Untuk barang bukti kita sudah menyita 1 buah iPhone 15 Pro Max, 1 buah iPhone 17 Pro Max, Samsung Galaxy Fold, beberapa device HP dan tablet lainnya, serta laptop, kata Dirressiber Polda Jatim, Kombes Pol Bimo Ariyanto, dalam keterangannya, Kamis (13/8).
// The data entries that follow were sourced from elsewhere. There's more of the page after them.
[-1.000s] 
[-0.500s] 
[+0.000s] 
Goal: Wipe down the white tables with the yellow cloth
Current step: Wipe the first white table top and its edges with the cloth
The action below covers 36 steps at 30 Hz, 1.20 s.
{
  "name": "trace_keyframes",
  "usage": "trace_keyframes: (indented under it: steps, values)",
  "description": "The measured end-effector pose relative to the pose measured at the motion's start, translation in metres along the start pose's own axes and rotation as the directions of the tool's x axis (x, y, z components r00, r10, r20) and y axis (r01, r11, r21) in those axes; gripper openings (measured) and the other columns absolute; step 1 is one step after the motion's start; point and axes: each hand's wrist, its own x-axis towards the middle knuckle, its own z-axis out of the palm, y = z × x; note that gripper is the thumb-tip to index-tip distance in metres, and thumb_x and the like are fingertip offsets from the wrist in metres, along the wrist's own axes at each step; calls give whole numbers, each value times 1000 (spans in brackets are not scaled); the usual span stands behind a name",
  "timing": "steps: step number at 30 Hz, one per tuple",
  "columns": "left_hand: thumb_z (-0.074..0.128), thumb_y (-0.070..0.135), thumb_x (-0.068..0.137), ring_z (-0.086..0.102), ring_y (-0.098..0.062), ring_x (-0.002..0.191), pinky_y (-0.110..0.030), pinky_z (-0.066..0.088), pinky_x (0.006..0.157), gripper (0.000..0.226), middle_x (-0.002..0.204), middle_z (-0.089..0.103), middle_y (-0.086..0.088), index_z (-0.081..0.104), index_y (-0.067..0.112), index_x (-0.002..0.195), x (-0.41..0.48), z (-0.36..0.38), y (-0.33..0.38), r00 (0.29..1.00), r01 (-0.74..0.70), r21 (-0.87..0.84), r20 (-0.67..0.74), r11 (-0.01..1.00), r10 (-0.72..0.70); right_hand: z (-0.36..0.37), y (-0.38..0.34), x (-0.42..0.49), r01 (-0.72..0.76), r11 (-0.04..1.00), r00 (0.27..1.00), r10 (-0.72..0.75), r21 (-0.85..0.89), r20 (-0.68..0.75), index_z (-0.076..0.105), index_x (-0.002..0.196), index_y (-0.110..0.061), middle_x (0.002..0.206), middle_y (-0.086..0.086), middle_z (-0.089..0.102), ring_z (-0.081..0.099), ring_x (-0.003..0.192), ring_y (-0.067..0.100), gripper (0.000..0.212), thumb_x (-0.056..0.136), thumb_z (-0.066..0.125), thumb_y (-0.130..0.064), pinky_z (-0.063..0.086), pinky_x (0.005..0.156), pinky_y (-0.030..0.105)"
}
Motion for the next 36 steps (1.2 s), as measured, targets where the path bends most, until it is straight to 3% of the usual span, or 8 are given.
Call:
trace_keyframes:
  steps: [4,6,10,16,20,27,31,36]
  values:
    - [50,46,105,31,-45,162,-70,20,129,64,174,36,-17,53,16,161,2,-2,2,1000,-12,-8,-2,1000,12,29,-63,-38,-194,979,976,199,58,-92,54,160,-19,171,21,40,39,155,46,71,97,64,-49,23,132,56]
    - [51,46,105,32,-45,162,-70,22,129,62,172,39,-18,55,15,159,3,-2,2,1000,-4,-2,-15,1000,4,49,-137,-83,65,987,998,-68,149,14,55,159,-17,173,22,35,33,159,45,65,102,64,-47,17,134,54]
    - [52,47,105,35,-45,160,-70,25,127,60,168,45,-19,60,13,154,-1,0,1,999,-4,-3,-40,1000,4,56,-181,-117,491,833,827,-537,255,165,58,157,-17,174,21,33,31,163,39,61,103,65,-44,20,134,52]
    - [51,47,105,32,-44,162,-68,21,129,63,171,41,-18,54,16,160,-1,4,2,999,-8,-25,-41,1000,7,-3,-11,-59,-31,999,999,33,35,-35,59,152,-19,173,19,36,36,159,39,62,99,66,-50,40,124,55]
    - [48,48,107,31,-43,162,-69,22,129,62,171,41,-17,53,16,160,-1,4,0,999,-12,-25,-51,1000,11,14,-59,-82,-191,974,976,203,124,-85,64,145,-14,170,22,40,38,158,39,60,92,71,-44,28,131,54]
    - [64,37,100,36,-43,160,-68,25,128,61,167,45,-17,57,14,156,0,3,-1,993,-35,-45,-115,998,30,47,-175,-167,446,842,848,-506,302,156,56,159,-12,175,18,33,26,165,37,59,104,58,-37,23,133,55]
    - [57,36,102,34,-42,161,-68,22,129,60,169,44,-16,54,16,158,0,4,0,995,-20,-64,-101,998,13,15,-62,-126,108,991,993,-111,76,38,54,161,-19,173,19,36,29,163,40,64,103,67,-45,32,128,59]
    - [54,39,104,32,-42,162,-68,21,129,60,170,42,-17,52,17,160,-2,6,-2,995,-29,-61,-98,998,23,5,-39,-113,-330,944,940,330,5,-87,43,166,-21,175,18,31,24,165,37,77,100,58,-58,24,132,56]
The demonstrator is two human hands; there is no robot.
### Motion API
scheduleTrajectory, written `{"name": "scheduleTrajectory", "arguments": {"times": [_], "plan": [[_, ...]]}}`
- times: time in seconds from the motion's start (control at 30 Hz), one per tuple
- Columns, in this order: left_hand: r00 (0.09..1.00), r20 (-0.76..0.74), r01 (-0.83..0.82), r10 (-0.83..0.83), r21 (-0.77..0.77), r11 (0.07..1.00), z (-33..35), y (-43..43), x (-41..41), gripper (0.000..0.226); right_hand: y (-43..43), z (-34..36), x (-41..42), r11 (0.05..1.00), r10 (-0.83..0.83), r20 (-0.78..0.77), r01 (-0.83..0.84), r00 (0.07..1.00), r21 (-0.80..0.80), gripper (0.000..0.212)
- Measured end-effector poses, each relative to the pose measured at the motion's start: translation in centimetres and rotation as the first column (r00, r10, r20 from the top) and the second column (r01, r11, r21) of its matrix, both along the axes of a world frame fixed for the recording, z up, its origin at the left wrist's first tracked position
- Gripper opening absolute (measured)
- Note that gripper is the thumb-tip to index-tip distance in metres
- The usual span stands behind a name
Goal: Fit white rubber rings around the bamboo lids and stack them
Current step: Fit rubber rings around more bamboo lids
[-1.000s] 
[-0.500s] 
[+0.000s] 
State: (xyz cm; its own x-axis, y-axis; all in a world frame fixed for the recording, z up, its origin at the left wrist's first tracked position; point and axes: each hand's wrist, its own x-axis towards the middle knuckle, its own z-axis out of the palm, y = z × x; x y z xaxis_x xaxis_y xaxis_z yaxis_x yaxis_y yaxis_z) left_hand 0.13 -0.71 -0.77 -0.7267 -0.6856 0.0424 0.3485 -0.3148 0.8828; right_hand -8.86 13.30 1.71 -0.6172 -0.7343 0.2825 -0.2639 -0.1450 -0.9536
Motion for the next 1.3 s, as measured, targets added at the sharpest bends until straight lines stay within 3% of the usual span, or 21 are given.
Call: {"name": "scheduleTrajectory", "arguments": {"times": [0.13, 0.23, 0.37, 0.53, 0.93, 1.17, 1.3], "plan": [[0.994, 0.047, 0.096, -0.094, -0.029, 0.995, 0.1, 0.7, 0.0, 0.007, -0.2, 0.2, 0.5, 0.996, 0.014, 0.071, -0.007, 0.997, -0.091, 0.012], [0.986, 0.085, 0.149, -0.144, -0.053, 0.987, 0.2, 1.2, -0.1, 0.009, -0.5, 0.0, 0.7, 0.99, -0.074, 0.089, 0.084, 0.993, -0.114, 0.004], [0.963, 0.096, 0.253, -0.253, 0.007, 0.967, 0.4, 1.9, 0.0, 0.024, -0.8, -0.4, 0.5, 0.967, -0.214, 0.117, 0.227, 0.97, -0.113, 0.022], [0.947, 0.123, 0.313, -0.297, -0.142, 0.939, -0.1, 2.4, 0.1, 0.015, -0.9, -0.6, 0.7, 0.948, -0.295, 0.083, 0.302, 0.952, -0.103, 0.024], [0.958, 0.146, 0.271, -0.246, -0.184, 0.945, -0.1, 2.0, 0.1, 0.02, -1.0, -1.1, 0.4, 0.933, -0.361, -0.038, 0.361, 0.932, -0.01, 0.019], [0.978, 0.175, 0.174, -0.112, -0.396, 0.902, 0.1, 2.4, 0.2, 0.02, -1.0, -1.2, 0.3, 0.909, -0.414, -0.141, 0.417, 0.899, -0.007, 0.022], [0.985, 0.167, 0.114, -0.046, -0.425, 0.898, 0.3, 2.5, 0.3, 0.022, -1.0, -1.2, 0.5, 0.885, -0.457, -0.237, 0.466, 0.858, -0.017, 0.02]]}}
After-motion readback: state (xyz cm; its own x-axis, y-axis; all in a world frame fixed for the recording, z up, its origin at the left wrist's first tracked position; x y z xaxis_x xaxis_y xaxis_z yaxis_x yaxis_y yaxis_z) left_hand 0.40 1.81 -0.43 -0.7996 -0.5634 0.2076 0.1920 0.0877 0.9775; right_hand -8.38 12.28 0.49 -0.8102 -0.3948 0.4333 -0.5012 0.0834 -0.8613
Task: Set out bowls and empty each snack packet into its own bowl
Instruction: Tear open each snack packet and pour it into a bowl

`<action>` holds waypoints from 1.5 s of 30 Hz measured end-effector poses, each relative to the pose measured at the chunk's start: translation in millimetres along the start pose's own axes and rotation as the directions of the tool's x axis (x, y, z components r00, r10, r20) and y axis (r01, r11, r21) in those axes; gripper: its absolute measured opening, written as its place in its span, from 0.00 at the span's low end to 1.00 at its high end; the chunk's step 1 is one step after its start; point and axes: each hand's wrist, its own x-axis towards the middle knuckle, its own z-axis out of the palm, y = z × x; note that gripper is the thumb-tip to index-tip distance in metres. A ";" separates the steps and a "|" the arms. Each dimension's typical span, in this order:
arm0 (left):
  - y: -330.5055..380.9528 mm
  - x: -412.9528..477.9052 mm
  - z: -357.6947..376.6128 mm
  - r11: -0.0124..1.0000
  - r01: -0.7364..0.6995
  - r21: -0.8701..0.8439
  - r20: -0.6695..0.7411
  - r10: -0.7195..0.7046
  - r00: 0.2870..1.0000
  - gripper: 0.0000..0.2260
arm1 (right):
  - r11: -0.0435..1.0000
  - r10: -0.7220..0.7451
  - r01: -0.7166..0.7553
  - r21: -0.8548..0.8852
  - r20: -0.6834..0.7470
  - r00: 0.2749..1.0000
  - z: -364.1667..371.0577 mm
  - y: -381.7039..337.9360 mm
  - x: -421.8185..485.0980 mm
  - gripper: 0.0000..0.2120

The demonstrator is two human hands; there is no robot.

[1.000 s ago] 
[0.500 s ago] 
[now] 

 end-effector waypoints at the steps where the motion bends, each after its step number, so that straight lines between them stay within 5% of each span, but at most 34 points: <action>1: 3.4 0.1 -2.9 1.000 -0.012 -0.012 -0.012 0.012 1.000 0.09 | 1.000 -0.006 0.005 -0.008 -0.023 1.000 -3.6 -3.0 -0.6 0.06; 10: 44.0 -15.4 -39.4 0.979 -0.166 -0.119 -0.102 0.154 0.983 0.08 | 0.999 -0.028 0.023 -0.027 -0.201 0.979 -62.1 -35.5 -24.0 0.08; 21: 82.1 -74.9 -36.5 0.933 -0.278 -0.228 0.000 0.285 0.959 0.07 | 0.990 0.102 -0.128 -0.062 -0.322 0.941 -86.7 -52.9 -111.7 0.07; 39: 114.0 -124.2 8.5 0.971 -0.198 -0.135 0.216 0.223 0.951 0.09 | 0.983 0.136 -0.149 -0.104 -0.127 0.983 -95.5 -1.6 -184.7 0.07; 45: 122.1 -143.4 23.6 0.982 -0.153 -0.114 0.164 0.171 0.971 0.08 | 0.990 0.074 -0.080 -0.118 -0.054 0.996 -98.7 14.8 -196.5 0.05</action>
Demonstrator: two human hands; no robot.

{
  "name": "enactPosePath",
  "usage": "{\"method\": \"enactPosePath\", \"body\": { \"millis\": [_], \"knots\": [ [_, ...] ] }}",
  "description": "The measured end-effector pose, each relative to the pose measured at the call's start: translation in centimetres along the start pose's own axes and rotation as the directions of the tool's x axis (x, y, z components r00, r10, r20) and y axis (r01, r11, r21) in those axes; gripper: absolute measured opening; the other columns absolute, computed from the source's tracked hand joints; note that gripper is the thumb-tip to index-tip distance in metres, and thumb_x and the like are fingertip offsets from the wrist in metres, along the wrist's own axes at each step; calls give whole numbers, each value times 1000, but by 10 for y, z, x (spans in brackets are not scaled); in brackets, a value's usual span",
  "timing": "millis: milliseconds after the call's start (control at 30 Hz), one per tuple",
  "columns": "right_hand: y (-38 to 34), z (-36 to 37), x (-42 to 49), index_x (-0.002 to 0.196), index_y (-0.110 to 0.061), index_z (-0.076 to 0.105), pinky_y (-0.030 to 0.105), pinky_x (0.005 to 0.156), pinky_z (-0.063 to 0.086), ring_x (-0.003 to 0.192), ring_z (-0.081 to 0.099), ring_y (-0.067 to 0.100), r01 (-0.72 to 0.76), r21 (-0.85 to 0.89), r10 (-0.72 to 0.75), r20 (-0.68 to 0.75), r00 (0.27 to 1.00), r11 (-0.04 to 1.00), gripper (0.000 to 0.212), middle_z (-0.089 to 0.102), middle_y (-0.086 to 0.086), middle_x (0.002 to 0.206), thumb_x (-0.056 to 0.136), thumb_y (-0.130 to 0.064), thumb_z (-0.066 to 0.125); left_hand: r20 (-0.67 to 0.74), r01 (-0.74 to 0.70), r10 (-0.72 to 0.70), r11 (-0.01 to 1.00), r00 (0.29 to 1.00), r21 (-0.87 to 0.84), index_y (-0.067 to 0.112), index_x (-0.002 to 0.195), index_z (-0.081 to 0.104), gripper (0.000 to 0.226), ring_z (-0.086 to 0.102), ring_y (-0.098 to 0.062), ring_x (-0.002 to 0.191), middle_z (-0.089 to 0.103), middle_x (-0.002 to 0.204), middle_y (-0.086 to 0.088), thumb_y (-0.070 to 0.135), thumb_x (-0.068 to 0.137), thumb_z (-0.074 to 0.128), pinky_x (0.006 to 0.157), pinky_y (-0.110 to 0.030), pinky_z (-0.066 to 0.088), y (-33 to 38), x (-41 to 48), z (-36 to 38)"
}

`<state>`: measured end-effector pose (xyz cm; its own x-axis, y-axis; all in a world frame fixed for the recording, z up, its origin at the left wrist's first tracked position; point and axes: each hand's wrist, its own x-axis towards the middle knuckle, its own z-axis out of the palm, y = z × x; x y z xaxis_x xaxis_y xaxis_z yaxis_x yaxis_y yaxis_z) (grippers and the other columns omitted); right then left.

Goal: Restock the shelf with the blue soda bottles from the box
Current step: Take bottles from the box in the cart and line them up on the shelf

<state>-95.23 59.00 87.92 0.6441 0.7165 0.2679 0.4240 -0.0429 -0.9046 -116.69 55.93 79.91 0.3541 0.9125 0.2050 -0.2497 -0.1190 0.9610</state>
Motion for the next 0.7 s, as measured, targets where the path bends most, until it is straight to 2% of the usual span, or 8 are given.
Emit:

Selain perangkat elektronik, pihak kepolisian juga telah menyita beberapa rekening BCA milik tersangka beserta akun media sosialnya. Proses penelusuran terhadap pencucian uang juga sedang berlangsung. Dari sisi kendaraan, ada tiga mobil yang berhasil disita, yaitu satu unit BMW, satu Toyota Rush, dan satu Honda Brio.
Modus Operandi dan Cara Joiss Menipu
Berdasarkan hasil penyelidikan mendalam, tersangka JNK mempromosikan program arisan melalui akun media sosial dengan berbagai klaim menarik. Ia mencantumkan keterangan bahwa arisan tersebut 100 persen bersertifikasi, paling aman, terpercaya, konsisten, memiliki owner yang amanah, serta dilengkapi testimoni nyata.
Berdasarkan hasil penyidikan dan pendalaman, ada ratusan korban, berjumlah sekitar 140 korban arisan online by JNK terdapat di beberapa wilayah Indonesia, ujarnya.
Salah satu trik yang digunakan Joiss adalah membuat akun anggota buatan yang diisi menggunakan dananya sendiri. Tujuannya agar slot arisan selalu terlihat penuh dan diminati banyak orang. Tersangka membuat akun member fiktif berinisial 'IO' untuk mengisi slot kosong agar arisan terkesan selalu aktif dan diminati.
Namun, seluruh klaim keamanan dan legalitas yang ditampilkan merupakan rekayasa semata. Legalitas yang dipamerkan sebenarnya juga fiktif, hanya sekadar alat promosi belaka. Selain itu, Joiss juga bekerja sama dengan para selebgram maupun publik figur untuk mempromosikan arisan bodong tersebut.
Dari keterangan tersangka dan saksi adminnya, program tersebut juga di- endorse atau mereka mengontak sejumlah public figure atau selebgram untuk ikut mempromosikan program arisan online tersebut, kata Bimo.
Sebaran Korban dan Penjeratan Hukum
Sementara ini, lima korban tercatat berada di Jawa Timur. Namun, korban lainnya tersebar di berbagai wilayah seperti Aceh, Kepulauan Riau, Sumatera Barat, Riau, Lampung, Sumatera Selatan, Jambi, Jakarta, Banten, Jawa Barat, DIY, Kalimantan Selatan, Kalimantan Barat, Makassar, Bali, dan Papua.
Atas perbuatannya, Joiss dijerat dengan pasal berlapis. Ia menghadapi Pasal 45A ayat (1) jo. Pasal 28 ayat (1) dan/atau Pasal 51 ayat (1) jo. Pasal 35 UU Nomor 1 Tahun 2024 tentang Perubahan Kedua atas UU ITE, serta Pasal 492 UU Nomor 1 Tahun 2023 tentang KUHP. Ancaman hukumannya adalah penjara paling lama 6 tahun dan denda maksimal Rp 1 miliar.
Frequently Asked Questions
Berapa jumlah korban yang ditipu oleh Joiss? Tersangka Joiss Nydia Khaliza dituduh telah menipu sebanyak 140 korban dari berbagai wilayah di Indonesia.
Bagaimana modus penipuan arisan online yang dilakukan Joiss? Joiss membuat akun anggota buatan yang diisi menggunakan dananya sendiri agar slot arisan selalu terlihat penuh dan diminati banyak orang.
Apa saja barang bukti yang disita oleh polisi? Barang bukti yang disita meliputi mobil BMW tipe 328I CKD tahun 2014, iPhone 17 Pro Max, iPhone 15 Pro Max, Samsung Galaxy Fold, serta beberapa perangkat tablet dan laptop.
Bagaimana ancaman hukuman bagi Joiss? Joiss menghadapi ancaman penjara paling lama 6 tahun dan denda maksimal Rp 1 miliar berdasarkan pasal berlapis yang dijeratkan kepadanya.